What you will do ▸ No pictures go into the copy. Write out exactly the lines below from the one containing "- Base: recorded" through the one containing "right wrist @".

Source material ▸
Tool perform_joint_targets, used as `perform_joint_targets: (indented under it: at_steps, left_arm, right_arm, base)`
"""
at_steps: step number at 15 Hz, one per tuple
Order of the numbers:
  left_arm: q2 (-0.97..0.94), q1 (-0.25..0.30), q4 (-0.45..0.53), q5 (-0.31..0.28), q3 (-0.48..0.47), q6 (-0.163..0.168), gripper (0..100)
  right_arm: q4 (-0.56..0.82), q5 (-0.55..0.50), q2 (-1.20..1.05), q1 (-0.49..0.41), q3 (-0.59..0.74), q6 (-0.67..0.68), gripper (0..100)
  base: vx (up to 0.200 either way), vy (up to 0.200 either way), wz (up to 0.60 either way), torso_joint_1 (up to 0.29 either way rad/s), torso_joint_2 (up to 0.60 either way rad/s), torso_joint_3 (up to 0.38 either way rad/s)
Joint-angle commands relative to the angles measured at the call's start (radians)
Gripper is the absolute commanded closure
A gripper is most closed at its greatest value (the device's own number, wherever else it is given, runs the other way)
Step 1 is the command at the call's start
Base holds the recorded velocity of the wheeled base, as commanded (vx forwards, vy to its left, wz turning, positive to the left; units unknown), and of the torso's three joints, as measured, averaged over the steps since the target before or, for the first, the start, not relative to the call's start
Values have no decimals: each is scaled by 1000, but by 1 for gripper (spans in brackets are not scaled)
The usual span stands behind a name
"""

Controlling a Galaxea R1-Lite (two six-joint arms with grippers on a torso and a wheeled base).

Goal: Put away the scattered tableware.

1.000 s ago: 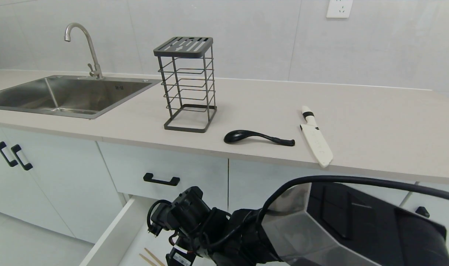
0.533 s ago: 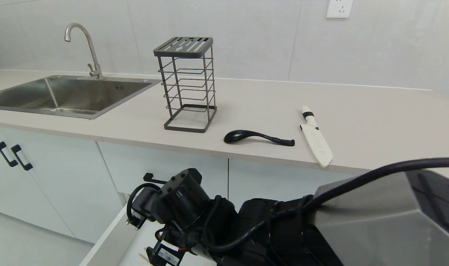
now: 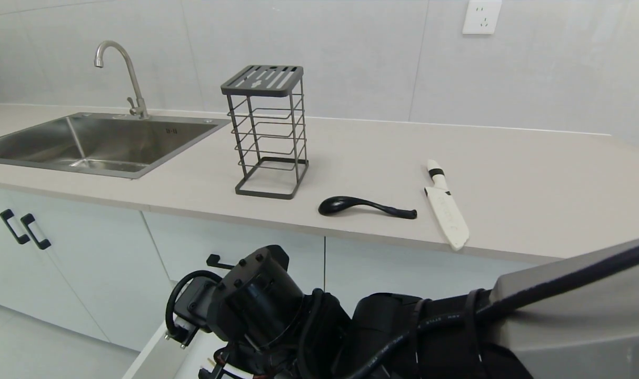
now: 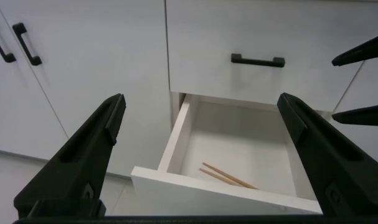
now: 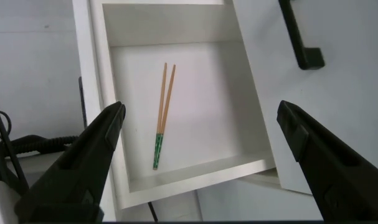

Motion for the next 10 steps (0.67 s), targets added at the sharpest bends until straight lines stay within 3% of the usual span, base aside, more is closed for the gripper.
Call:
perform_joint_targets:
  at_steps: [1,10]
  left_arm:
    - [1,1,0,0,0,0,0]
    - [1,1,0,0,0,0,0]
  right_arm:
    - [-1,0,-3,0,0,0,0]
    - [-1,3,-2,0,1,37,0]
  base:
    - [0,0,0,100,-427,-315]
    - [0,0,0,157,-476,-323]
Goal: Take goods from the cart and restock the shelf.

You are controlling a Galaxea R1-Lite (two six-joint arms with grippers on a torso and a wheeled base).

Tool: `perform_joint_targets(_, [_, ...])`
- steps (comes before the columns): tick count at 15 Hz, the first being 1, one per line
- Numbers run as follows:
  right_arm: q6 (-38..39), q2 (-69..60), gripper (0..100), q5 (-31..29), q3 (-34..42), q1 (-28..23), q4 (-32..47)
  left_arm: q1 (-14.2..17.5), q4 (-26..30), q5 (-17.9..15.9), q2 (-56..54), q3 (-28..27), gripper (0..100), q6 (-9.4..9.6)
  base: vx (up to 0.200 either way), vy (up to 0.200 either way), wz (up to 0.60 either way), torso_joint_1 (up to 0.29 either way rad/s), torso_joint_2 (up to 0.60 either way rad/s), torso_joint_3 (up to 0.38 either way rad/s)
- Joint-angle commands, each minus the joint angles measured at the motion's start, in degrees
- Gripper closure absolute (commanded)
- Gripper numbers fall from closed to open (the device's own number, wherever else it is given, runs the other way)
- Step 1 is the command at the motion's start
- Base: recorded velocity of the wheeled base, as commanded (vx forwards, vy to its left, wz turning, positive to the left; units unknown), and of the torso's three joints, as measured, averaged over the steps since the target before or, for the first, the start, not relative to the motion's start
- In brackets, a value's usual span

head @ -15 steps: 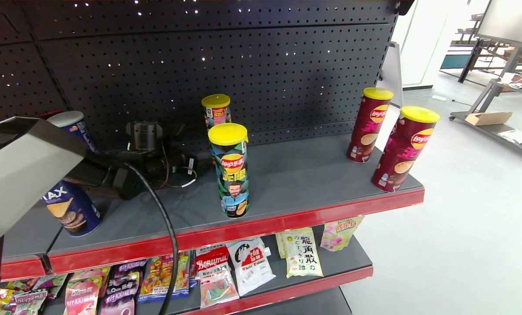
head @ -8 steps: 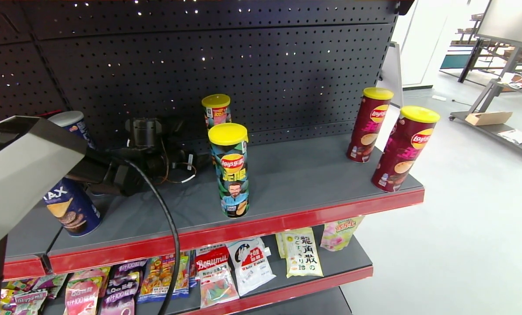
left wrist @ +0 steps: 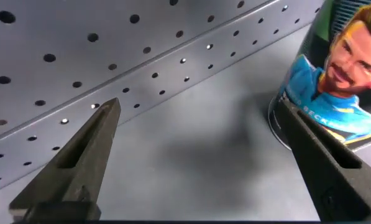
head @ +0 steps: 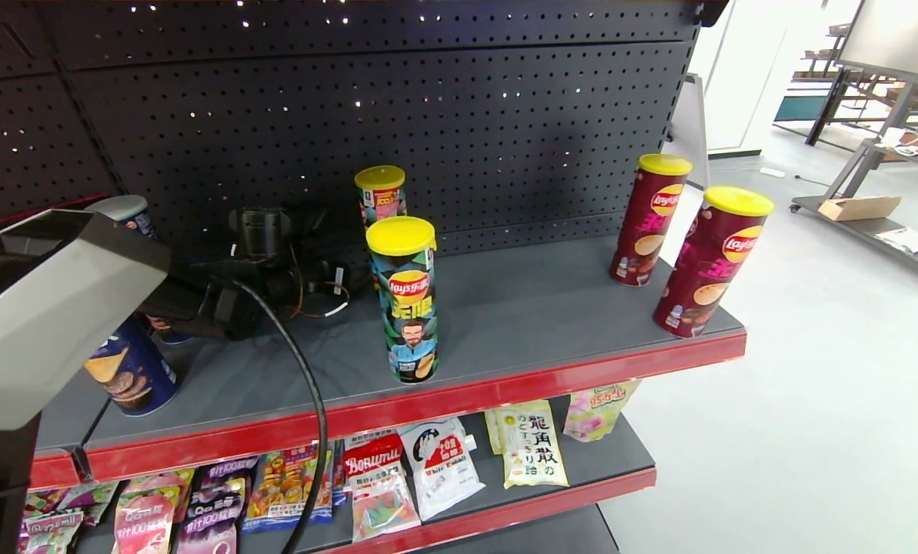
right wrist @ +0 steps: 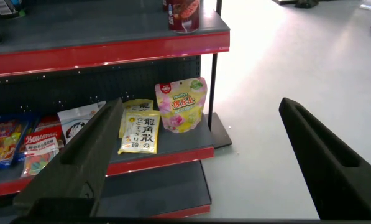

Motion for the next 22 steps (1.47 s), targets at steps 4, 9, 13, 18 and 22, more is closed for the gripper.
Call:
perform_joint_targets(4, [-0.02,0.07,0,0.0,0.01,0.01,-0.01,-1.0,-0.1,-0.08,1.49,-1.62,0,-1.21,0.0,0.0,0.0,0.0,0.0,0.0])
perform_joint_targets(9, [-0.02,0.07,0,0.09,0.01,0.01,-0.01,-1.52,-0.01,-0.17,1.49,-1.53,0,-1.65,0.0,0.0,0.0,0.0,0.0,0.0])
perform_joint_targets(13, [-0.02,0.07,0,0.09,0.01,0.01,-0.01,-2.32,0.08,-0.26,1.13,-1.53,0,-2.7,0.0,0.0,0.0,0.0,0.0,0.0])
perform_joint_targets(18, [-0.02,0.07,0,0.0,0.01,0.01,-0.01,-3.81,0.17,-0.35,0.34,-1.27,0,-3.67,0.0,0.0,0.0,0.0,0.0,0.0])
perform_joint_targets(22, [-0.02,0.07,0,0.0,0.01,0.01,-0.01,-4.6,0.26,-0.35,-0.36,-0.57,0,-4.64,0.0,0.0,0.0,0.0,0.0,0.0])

Written response ▸
- Base: recorded velocity of the wheeled base, as commanded (vx forwards, vy to its left, wz turning, positive to the left; units unknown), and of the torso's three joints, as measured, averaged over the steps since the target before or, for the first, the start, not relative to the motion's start
- In brackets, a value's usual span

head @ -15 steps: 
head @ -8 steps: 
left wrist @ +0 steps: 
head @ +0 steps: 
right wrist @ +0 steps: 

The output is finished and nothing more is needed.